**What you should do**
Find the line with "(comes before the" in the entries below, then reproduce it and every line after it down to and including the line with "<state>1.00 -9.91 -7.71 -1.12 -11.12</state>", exactly.

**Task data**
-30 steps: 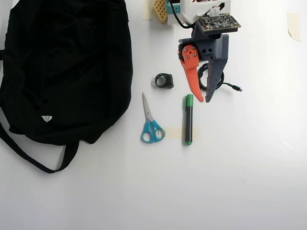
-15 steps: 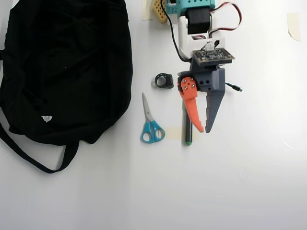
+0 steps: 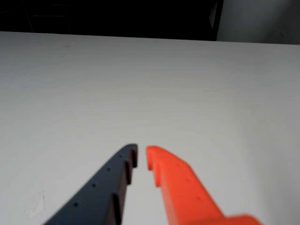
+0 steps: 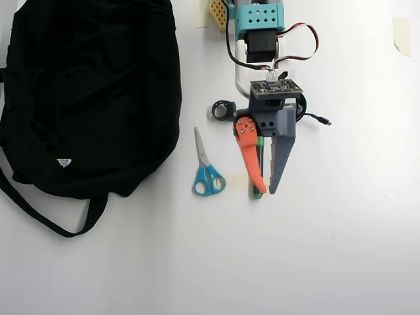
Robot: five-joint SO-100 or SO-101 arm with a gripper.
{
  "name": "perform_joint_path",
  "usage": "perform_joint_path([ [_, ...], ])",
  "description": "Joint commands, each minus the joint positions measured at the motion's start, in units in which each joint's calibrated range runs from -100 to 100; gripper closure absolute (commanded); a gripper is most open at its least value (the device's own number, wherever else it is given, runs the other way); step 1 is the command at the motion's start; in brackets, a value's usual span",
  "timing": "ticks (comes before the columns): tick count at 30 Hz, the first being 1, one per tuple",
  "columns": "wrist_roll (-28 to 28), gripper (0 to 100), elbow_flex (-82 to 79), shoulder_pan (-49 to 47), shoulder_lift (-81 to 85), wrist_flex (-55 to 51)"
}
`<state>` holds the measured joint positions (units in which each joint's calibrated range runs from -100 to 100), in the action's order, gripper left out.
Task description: Put the green marker into the black bag
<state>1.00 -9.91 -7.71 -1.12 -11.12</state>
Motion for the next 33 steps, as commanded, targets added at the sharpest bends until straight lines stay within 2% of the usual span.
perform_joint_path([
  [1, -0.3, 98, 2.2, 0.5, 1.1, 0.9],
  [14, 0.2, 98, 2.5, 0.4, 2.0, -0.9],
  [27, 0.3, 97, 14.4, -0.1, 2.7, -39.4],
  [33, 0.8, 97, 15.2, -0.3, 2.7, -50.1],
])
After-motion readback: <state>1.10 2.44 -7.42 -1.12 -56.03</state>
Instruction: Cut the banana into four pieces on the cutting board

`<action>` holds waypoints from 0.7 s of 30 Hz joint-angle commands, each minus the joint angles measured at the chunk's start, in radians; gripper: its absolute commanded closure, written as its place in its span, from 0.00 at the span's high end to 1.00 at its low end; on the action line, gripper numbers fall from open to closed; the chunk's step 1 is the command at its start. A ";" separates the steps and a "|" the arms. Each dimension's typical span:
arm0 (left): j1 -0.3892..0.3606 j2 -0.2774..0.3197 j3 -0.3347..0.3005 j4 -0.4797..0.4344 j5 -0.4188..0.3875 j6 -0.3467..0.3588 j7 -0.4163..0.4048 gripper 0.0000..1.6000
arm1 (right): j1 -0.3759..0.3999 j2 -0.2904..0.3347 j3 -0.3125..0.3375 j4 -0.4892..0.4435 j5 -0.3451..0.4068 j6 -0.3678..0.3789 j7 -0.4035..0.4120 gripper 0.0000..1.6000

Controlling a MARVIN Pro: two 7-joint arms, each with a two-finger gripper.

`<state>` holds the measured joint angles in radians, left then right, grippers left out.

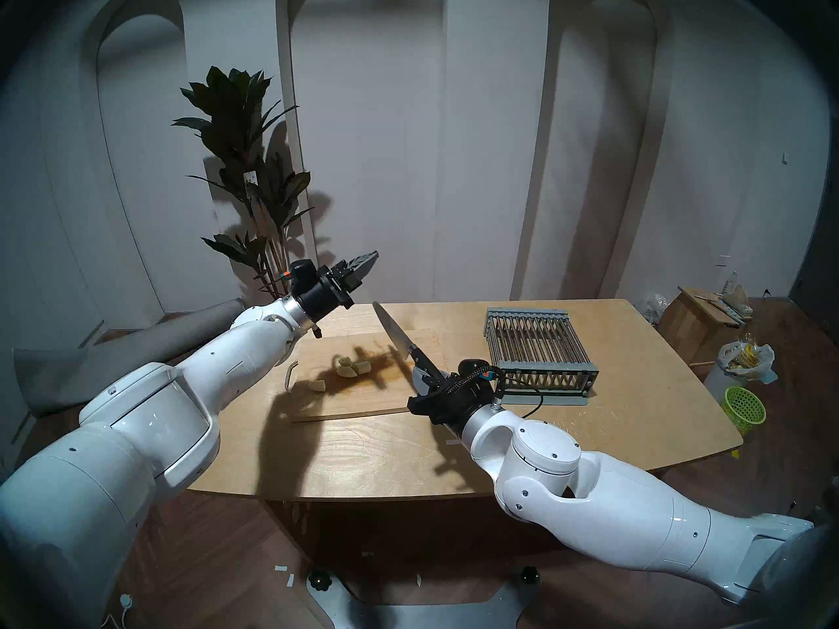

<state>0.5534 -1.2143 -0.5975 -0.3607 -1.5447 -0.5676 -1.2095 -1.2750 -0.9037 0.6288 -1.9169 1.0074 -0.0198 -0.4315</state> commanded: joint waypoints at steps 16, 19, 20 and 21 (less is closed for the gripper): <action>-0.053 0.032 0.032 0.204 0.078 -0.220 0.350 1.00 | -0.036 0.013 0.085 -0.053 0.057 -0.131 0.001 0.00; -0.060 0.030 0.045 0.226 0.093 -0.239 0.387 1.00 | -0.049 0.012 0.099 -0.061 0.082 -0.155 0.005 0.00; -0.061 0.029 0.046 0.229 0.093 -0.236 0.394 1.00 | -0.053 0.011 0.102 -0.063 0.089 -0.161 0.006 0.00; -0.063 0.028 0.054 0.235 0.100 -0.241 0.409 1.00 | -0.060 0.011 0.106 -0.064 0.099 -0.169 0.008 0.00</action>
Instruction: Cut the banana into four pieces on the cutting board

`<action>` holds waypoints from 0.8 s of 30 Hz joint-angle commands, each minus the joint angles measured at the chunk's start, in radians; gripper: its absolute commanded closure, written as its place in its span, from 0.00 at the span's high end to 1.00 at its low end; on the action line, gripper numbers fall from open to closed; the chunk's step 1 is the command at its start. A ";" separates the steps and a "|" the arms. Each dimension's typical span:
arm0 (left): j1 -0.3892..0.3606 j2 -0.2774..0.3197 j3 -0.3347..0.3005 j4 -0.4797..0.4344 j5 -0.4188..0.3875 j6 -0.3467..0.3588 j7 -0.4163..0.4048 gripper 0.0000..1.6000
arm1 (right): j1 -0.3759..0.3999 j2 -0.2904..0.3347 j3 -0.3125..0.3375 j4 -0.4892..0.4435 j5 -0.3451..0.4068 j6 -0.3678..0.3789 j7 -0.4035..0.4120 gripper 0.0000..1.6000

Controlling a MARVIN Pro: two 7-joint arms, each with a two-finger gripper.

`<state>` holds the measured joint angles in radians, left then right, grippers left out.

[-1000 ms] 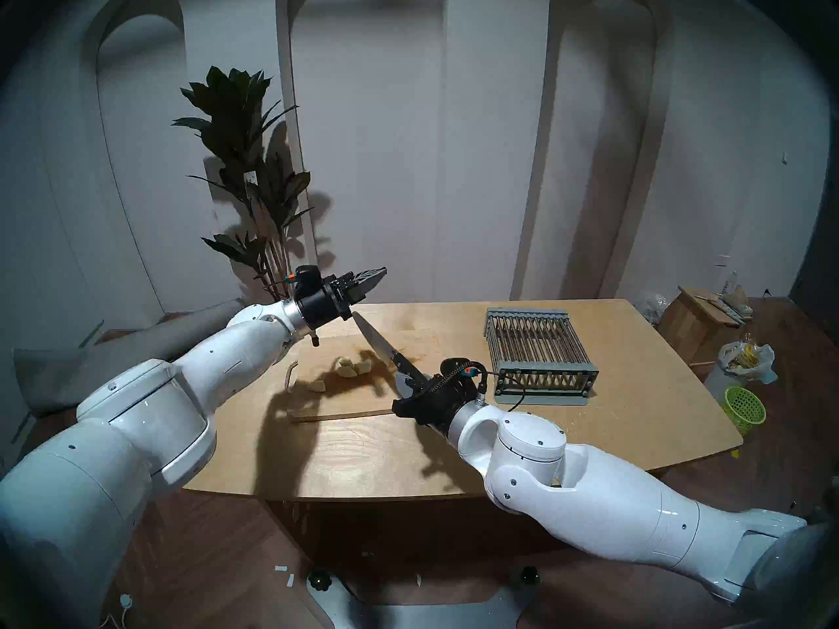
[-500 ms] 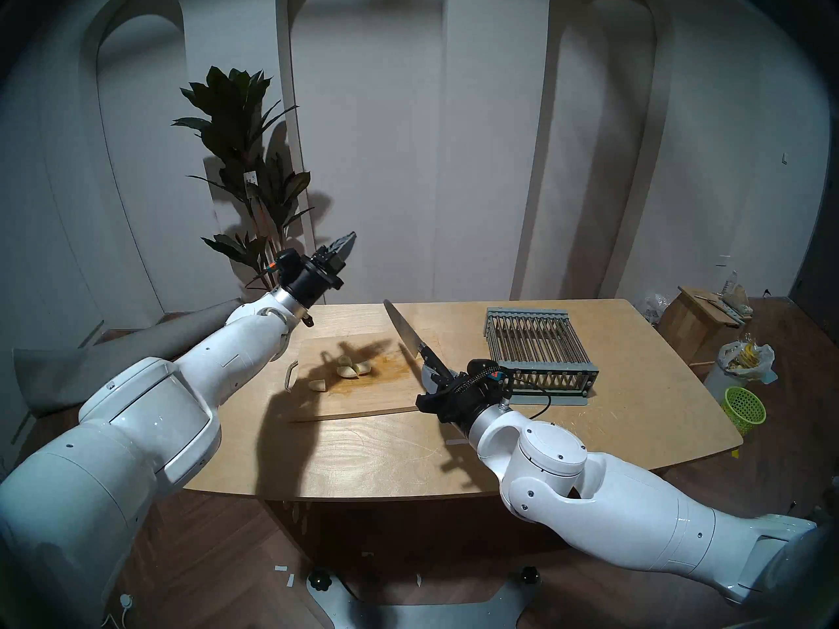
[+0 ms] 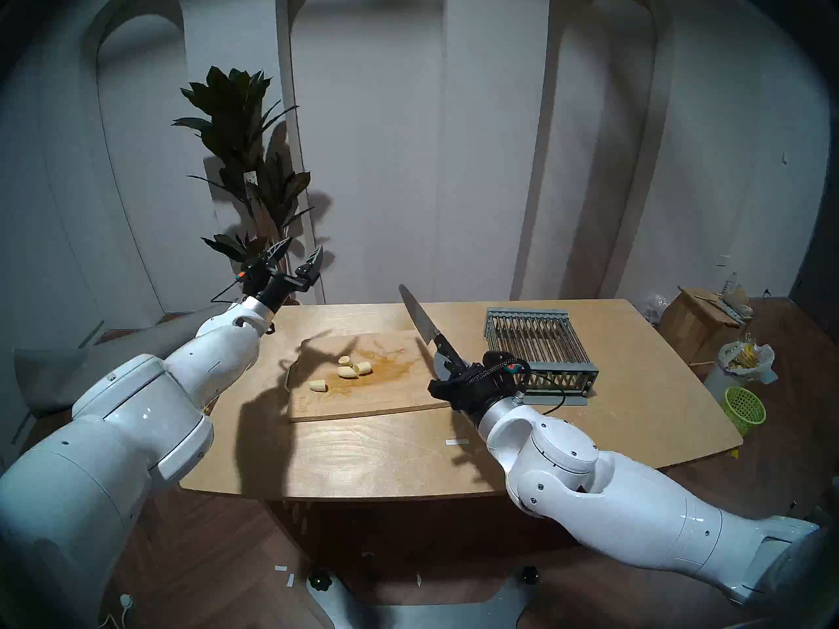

**Answer section**
  "timing": "ticks (comes before the columns): tick count at 30 Hz, the first being 1, one per tuple",
  "columns": "wrist_roll (-28 to 28), gripper (0 to 100), elbow_flex (-82 to 79), shoulder_pan (-49 to 47), shoulder_lift (-81 to 85), wrist_flex (-55 to 51)"
}
`<state>` holds the measured joint positions (units in which each joint's calibrated range runs from -100 to 100), in the action's order, gripper left out.
Task description: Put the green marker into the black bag
<state>1.00 -9.91 -7.71 -1.12 -11.12</state>

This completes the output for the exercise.